## EXERCISE:
Extract the whole listing as it stands. Do not include the pictures.

## DATA:
******

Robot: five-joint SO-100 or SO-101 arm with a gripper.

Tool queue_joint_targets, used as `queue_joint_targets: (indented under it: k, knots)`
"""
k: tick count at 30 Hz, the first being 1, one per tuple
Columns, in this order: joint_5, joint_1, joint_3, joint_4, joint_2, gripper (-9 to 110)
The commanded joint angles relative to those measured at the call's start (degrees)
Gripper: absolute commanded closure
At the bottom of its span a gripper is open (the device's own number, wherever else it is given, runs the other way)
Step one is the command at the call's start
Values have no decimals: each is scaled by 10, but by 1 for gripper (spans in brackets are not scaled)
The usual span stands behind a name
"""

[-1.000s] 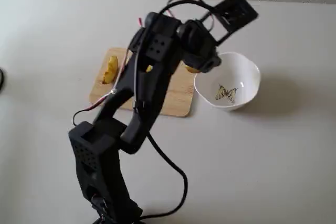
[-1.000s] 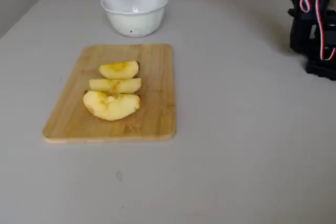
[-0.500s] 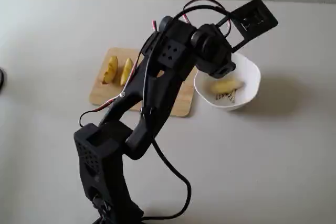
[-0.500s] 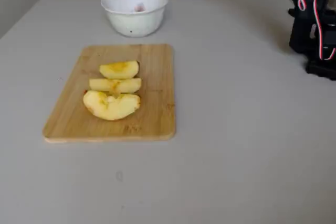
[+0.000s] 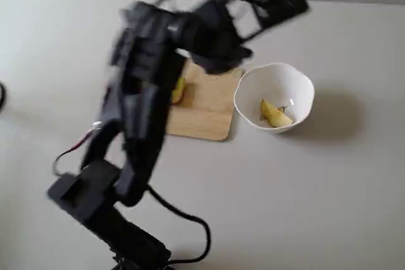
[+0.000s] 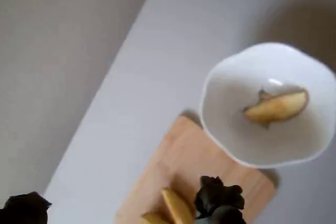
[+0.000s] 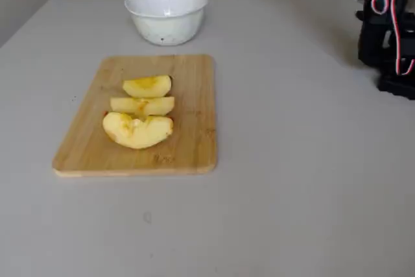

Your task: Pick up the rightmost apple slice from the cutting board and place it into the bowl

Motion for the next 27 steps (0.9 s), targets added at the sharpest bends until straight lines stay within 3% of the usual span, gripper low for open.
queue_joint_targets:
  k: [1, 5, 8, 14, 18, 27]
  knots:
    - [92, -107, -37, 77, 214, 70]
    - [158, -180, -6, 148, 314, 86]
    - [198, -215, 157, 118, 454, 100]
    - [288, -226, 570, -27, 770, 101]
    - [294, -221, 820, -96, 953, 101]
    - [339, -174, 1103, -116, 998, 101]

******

## WRITTEN ANSWER:
Robot: five-joint SO-100 or SO-101 arm with a gripper.

Tool queue_joint_targets, used as `queue_joint_targets: (indented under it: k, knots)`
"""
k: tick count at 30 Hz, the first being 1, one per tuple
Columns, in this order: joint_5, joint_1, joint_3, joint_4, joint_2, gripper (-9 to 110)
The commanded joint angles relative to those measured at the call's start (degrees)
Gripper: absolute commanded closure
At the bottom of its span a gripper is open (the device's own number, wherever else it is given, runs the other way)
Step one is the command at the call's start
Values have no decimals: each is scaled by 10, but by 1 for gripper (spans in brackets are not scaled)
The usual span stands behind a name
"""

[-1.000s] 
[-1.000s] 
[-0.500s] 
[-0.500s] 
[+0.000s] 
[+0.000s] 
[+0.000s] 

Your task: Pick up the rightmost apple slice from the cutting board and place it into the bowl

Motion for the next 27 steps (0.9 s), targets added at the sharpest bends until straight lines stay within 3% of the usual span, gripper low for open.
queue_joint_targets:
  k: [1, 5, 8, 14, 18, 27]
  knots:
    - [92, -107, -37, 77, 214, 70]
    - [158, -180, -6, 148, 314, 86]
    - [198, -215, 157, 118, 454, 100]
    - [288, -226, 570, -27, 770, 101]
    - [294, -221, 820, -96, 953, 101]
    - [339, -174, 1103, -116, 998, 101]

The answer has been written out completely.